Some Thoughts From Adult TCKs to Those Who Raise Them – Part 2

A year and a half ago I put out a request to a group of adult TCKs asking what advice or thoughts they might have for the parents of TCKs. The response was excellent and informative. Responders ranged from 25 to 60 and everything in between.

I have been asked ever since then to do a part two to that post. This time, I put the question out to several different groups, mostly people I have never met. There is diversity in age range, countries represented, and in the occupations of the Adult TCKs parents.  In a couple of cases I edited the quote, just because of length, but mostly these are raw and unfiltered actual quotes, either written or spoken, from Adult TCKs.

*****

globe-quote

“Home” is something different for parents of a TCK and the TCK. In some internationally living families, every family member has another place or feeling they call “home”. The sooner parents accept and recognize this, the sooner they will be able to help their children and support them during the most challenging periods of their lives.

*****

I think the most important thing for me is to let the TCK experience things on their own terms without imposing the parents’ views on them about different cultures and places.
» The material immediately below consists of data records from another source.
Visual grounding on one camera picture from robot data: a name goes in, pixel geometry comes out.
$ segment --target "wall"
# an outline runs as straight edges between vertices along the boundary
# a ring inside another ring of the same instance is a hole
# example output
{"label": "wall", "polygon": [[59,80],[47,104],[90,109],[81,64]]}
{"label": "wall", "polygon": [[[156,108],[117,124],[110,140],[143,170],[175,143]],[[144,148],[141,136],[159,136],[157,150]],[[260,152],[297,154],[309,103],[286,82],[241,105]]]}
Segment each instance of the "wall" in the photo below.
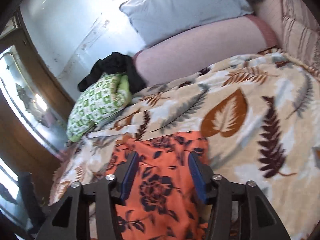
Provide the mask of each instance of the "wall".
{"label": "wall", "polygon": [[74,100],[98,59],[145,47],[112,0],[23,0],[20,10],[39,55]]}

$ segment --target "beige blanket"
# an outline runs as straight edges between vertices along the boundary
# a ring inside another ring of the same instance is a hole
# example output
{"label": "beige blanket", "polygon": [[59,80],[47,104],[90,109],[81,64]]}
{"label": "beige blanket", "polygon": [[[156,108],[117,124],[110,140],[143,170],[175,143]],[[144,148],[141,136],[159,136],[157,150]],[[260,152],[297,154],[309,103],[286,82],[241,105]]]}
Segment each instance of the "beige blanket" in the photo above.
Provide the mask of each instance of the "beige blanket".
{"label": "beige blanket", "polygon": [[55,174],[51,202],[71,182],[103,176],[115,140],[201,131],[215,173],[254,180],[293,240],[320,219],[320,73],[273,51],[235,56],[136,94],[116,122],[97,127]]}

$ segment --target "orange fabric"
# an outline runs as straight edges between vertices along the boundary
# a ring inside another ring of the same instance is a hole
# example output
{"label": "orange fabric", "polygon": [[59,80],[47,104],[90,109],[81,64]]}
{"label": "orange fabric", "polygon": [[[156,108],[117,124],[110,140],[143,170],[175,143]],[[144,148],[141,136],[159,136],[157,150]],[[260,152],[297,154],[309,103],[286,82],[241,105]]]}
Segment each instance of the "orange fabric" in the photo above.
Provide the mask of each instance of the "orange fabric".
{"label": "orange fabric", "polygon": [[112,174],[132,150],[140,156],[126,206],[116,205],[123,239],[204,239],[207,224],[196,209],[188,155],[194,151],[207,163],[207,139],[192,131],[144,142],[124,141],[116,145],[106,171]]}

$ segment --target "green and white pillow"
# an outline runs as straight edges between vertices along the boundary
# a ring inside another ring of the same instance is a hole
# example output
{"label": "green and white pillow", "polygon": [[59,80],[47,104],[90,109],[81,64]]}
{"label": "green and white pillow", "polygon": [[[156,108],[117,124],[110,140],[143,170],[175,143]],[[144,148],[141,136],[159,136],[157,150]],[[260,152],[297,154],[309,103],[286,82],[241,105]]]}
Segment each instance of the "green and white pillow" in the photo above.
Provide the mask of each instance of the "green and white pillow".
{"label": "green and white pillow", "polygon": [[111,119],[131,100],[127,75],[103,74],[78,98],[68,120],[67,136],[77,142],[93,125]]}

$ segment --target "light blue pillow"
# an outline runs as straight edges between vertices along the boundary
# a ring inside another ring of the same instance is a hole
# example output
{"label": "light blue pillow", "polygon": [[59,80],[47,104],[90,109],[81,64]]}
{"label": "light blue pillow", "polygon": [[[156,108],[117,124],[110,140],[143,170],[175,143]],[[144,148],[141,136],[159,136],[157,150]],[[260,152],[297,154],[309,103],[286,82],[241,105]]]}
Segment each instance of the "light blue pillow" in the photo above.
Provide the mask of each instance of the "light blue pillow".
{"label": "light blue pillow", "polygon": [[197,26],[253,13],[246,0],[129,0],[120,10],[148,46]]}

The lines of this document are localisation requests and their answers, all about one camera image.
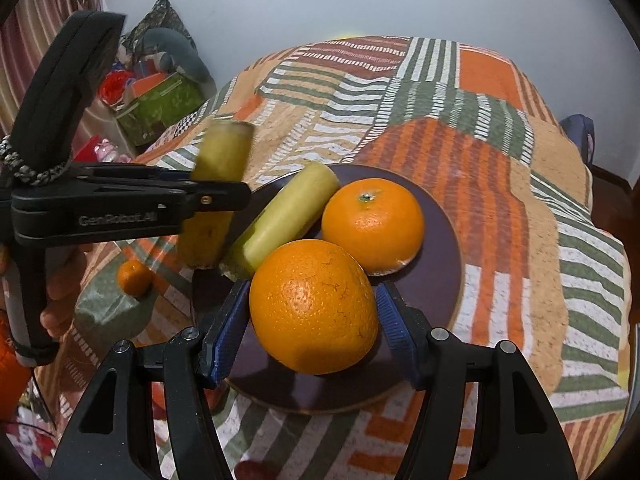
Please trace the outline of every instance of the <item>green box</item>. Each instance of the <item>green box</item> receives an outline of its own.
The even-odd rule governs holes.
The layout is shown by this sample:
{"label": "green box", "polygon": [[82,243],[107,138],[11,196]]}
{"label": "green box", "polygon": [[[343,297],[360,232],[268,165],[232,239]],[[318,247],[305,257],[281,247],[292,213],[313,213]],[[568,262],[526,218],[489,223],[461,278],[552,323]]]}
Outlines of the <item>green box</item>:
{"label": "green box", "polygon": [[145,147],[204,101],[196,83],[174,73],[127,107],[116,110],[116,119],[136,148]]}

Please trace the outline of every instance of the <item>yellow cylindrical object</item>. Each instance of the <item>yellow cylindrical object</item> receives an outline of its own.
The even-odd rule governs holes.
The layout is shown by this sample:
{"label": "yellow cylindrical object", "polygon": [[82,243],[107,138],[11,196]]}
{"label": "yellow cylindrical object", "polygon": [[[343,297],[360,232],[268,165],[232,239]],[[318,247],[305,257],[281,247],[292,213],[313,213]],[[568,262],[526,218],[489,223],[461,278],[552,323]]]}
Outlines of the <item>yellow cylindrical object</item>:
{"label": "yellow cylindrical object", "polygon": [[[213,120],[205,131],[191,178],[242,180],[255,127],[243,121],[218,119]],[[183,221],[177,243],[178,258],[192,269],[218,263],[232,216],[228,211],[197,212]]]}
{"label": "yellow cylindrical object", "polygon": [[223,273],[233,280],[250,279],[271,252],[309,231],[339,188],[328,166],[308,163],[231,246],[220,264]]}

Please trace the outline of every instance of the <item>screw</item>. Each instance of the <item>screw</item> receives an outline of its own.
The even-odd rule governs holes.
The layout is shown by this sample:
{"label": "screw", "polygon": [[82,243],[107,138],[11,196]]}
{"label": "screw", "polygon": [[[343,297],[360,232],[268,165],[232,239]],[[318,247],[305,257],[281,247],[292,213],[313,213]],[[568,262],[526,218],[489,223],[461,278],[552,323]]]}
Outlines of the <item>screw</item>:
{"label": "screw", "polygon": [[194,326],[188,326],[182,332],[180,332],[180,335],[187,341],[191,341],[192,339],[196,339],[200,335],[200,330],[198,330]]}
{"label": "screw", "polygon": [[130,346],[131,343],[126,339],[123,339],[122,341],[118,341],[115,345],[113,345],[113,349],[117,354],[124,354],[124,352],[129,350]]}
{"label": "screw", "polygon": [[437,341],[444,341],[449,337],[449,332],[447,332],[443,328],[434,328],[433,330],[431,330],[431,337],[433,337]]}
{"label": "screw", "polygon": [[505,354],[513,354],[517,349],[518,347],[511,341],[502,341],[500,343],[500,350],[502,350]]}

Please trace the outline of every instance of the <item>white wall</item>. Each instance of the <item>white wall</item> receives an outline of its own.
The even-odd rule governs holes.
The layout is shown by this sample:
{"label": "white wall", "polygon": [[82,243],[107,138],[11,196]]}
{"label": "white wall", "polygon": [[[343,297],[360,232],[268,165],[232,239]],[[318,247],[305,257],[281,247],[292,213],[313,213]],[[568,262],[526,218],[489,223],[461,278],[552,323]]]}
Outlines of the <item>white wall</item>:
{"label": "white wall", "polygon": [[[156,0],[105,0],[131,28]],[[596,163],[640,175],[640,52],[607,0],[171,0],[222,85],[257,57],[346,34],[446,38],[511,57],[558,118],[596,124]]]}

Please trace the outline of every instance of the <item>wooden floor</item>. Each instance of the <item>wooden floor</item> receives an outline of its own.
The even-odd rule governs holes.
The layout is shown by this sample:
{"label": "wooden floor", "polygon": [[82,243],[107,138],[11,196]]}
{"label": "wooden floor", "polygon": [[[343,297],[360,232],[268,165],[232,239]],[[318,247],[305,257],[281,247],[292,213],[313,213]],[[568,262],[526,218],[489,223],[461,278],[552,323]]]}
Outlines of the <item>wooden floor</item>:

For me it was extremely disorienting to move to my passport country only to find out that I did not find it nearly as amazing as my parents did. Conversely, the place where I grew up was a location where my parents experienced a lot of heartache and so we rarely share memories of it. My parents did a lot of things right in raising TCKs, but it would have been so helpful if I had felt the freedom to legitimately disagree with them on what felt like home and what felt foreign, especially in my early adult years.

*****

 Remember that tcks tend to breed tcks and that once you have sowed the seeds of the sojourner, the eternal wanderer, then be prepared when you grow old to live apart from your kids and grandkids.

*****

Treat your kids as well as you do the rest of the world

*****

Give your kids permission to share their problems. Let them know that the work of the gospel will not fall apart if their needs are considered.

*****

Moving overseas as an adult and moving overseas as a kid are not the same. It shapes you differently, in your mind, your heart. I know sometimes its people trying to relate, but saying that it’s the same can be hurtful too. Let your kids be tourists sometimes, and let them be kids too. Even when they act really grown up, they need time and space to just be “normal” kids.
Give them people to whom or opportunities where they can ask the “dumb” questions. How are we supposed to act? Why do we do that? What is that? Nothing causes stress like not knowing those things you think you are SUPPOSED to just know.

*****

Don’t put the weight of “representing God well” etc on their shoulders…let them be kids.

*****

Be prepared for your children to have different national loyalties than you do.

*****

ALL TCK parents should read up on TCKness! I returned to England aged 20 after 6 years and 2 countries…My parents and brother had moved to yet another country. No one in my extended family had lived overseas. No one I met through college or otherwise had either. No one ever suggested I treat my passport country as another new country where I needed to learn how everything worked. It was assumed I would know because I was ‘home.’
My re-entry was so painful I hid my TCKness away from myself as well as others and lived a somewhat crippled life….Mine, I know, is a fairly extreme example of how unrecognised and unsupported TCKness can affect someone. Life wasn’t all bad before but I’m sure it would have been a lot happier if I’d been more prepared for the reverse culture shock of returning to my passport country, been able to stay in contact with friends overseas and parents who were at least aware of potential problems.

 *****

Give your child hard copies of photos and help them create a treasure box of mementos. A picture, a blanket, a couple keepsakes. These become precious tangible reminders of their life, little pieces of home. Then, in each new place, set up their bedroom filled with treasures first so that they have a sanctuary of familiarity in all the new. I still do this whenever I move into a new place.

*****

When you move a lot your nuclear family becomes “home.” My parents gave us a safe place to be together and encouraged us BE in the culture and create relationships. We cried all together as a family when it was time to go. I wouldn’t change a thing. I learned to love and open my heart to people even for a short period of time. It opens me up for sadness, but the relationship is worth it every time.

*****

In my late 30’s, a packet in the mail delivered the surprise gift of letters I had written my parents during grades 8-12 at the Alliance Academy in Quito (and my sister received hers as well). All these years later, the detail in those written conversations carries the health history of our siblings back in Lima, and the names of friends with whom we shared extraordinary experiences and trips.Combined with yearbooks, these are the archives of our memories… a treasure we never anticipated would be saved. In a modern era of emails and social media, it still matters to create a form of “hard copy” that can be “read” in any country, any decade. It’s a gift beyond price.

*****

Allow us to remember. Don’t try to deny memories, don’t be afraid that our memories will make us discontent. Rather, remember that there is strength in remembering. 

*****

Quote from Between Worlds: Essays on Culture & Belonging 

“The losses felt by those of us raised in a country that was different from that indicated on our passports can be heavy. To be sure, the gains are also real: the way we look at the world, the wonder of travel, our love of passports and places, our wish to defend parts of the world that we feel are misunderstood by those around us.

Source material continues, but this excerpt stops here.